• [What is required]
Pictures in the records below must be left out. Return exactly the lines from the line with "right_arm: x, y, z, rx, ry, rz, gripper" to the line with "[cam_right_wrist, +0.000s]", both included.

── Data extract ──

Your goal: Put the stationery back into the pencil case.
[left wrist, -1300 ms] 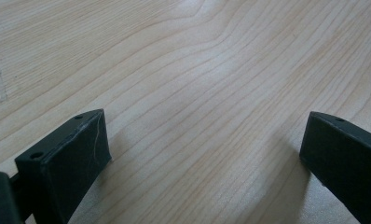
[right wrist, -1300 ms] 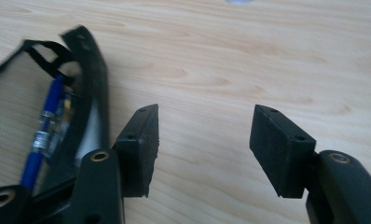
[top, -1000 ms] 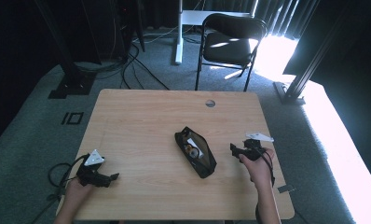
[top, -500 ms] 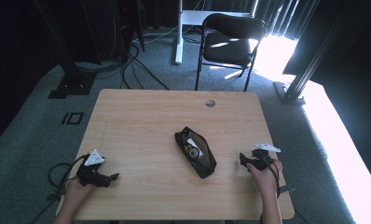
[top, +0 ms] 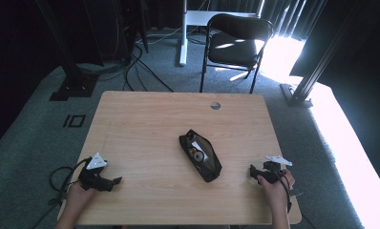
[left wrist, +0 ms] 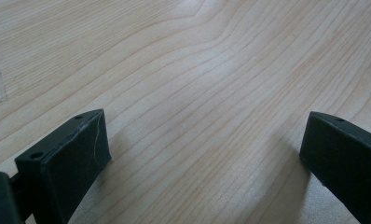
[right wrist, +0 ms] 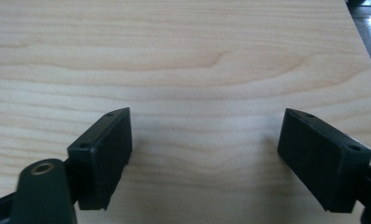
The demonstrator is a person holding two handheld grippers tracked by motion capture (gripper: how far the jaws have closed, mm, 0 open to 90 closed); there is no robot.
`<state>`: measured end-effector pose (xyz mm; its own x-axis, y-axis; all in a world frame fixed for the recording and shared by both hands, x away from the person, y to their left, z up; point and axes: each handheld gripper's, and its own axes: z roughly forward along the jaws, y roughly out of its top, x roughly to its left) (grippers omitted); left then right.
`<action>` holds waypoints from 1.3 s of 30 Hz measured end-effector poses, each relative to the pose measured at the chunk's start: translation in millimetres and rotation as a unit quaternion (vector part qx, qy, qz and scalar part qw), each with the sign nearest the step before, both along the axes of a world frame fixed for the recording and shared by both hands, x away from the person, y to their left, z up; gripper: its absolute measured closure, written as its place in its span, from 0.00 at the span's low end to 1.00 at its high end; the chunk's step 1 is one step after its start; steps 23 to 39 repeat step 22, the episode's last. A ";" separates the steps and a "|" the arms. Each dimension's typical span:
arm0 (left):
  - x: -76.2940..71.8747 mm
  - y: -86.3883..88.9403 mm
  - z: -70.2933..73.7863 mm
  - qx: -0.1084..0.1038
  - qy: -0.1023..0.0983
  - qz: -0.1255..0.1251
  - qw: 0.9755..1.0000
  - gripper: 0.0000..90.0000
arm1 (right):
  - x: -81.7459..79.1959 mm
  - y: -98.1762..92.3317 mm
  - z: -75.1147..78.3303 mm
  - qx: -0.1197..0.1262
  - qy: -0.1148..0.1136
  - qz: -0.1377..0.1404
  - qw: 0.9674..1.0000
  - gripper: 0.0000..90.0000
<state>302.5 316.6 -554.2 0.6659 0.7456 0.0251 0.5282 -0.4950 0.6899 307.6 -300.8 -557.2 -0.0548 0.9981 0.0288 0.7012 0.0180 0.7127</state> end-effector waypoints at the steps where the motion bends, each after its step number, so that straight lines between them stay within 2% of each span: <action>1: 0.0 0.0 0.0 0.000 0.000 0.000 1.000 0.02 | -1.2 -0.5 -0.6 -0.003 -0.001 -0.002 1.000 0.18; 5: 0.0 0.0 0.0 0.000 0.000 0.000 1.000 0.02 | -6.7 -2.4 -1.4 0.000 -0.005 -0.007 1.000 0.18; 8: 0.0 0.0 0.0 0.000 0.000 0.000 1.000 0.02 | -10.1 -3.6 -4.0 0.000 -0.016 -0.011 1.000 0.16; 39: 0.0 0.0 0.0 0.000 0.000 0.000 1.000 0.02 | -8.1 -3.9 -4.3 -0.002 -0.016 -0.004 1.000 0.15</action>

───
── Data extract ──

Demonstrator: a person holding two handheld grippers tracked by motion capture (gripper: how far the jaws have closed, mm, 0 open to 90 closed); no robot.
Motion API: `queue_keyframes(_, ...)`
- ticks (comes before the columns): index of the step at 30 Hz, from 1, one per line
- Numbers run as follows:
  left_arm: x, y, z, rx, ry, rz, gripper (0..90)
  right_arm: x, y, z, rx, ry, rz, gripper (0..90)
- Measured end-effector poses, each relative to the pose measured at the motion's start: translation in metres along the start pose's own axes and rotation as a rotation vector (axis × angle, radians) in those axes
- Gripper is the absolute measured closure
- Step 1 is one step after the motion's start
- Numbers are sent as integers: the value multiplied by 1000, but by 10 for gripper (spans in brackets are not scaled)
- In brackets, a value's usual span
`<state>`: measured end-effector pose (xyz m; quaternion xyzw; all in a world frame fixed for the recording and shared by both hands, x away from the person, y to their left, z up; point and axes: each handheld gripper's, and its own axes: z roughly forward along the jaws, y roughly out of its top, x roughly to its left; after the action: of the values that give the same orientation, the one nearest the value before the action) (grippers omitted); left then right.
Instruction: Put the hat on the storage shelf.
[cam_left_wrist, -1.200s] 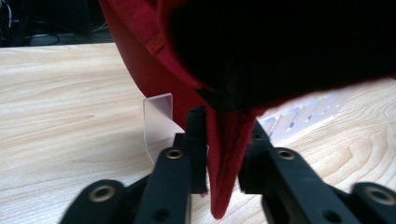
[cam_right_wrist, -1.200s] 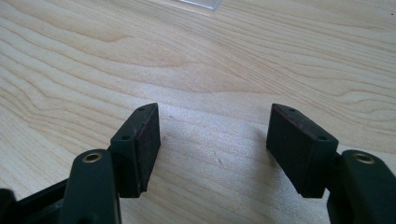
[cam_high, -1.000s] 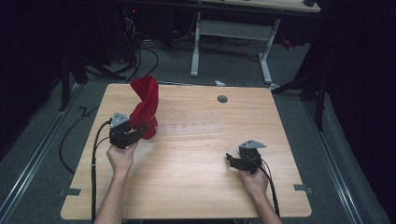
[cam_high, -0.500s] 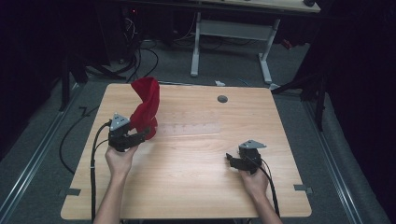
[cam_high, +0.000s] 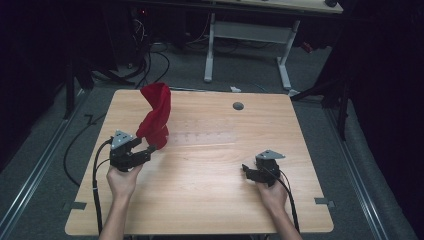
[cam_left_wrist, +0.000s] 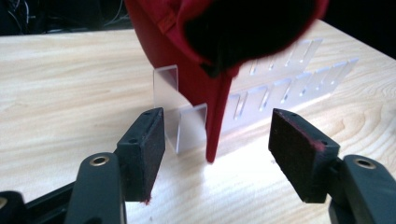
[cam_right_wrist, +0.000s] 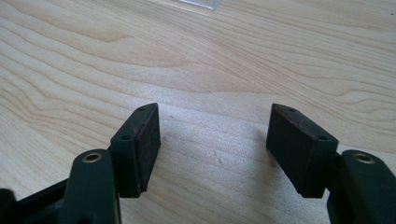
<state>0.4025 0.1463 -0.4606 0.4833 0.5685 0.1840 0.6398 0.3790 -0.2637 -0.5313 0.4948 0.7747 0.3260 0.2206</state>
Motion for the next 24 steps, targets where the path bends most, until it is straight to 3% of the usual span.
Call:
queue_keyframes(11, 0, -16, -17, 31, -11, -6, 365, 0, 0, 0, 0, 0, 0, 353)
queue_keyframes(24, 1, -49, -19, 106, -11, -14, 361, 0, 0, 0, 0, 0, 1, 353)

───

• [Exercise response]
  right_arm: x, y, z, rx, ry, rz, gripper (0..90)
- Measured end-effector poses, each relative to the pose measured at the motion's start: translation in metres along the start pose's own axes and rotation as a rotation vector (axis × angle, radians) in those axes
- Gripper is the absolute measured closure
- Step 1 is one step after the motion's start
- Numbers are sent as integers: the value multiplied by 1000, but by 10 for gripper (spans in brackets are not scaled)
- In brackets, a value's usual span
`<state>`: measured end-effector pose (xyz m; quaternion xyzw; all in a world frame fixed for the recording and shared by both hands, x away from the person, y to their left, z up; point and axes: each handheld gripper's, and its own axes: z roughly forward along the jaws, y roughly out of its top, x roughly to its left; after the action: of the values that give the same orientation, the one nearest the value before the action) (grippers omitted); left then right.
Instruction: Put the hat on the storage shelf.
[cam_left_wrist, -1.200s] 
[cam_right_wrist, -1.200s] 
[cam_high, -1.000s] 
[cam_high, -0.500s] 
[cam_high, +0.000s] 
[cam_left_wrist, +0.000s] 
[cam_right_wrist, +0.000s] 

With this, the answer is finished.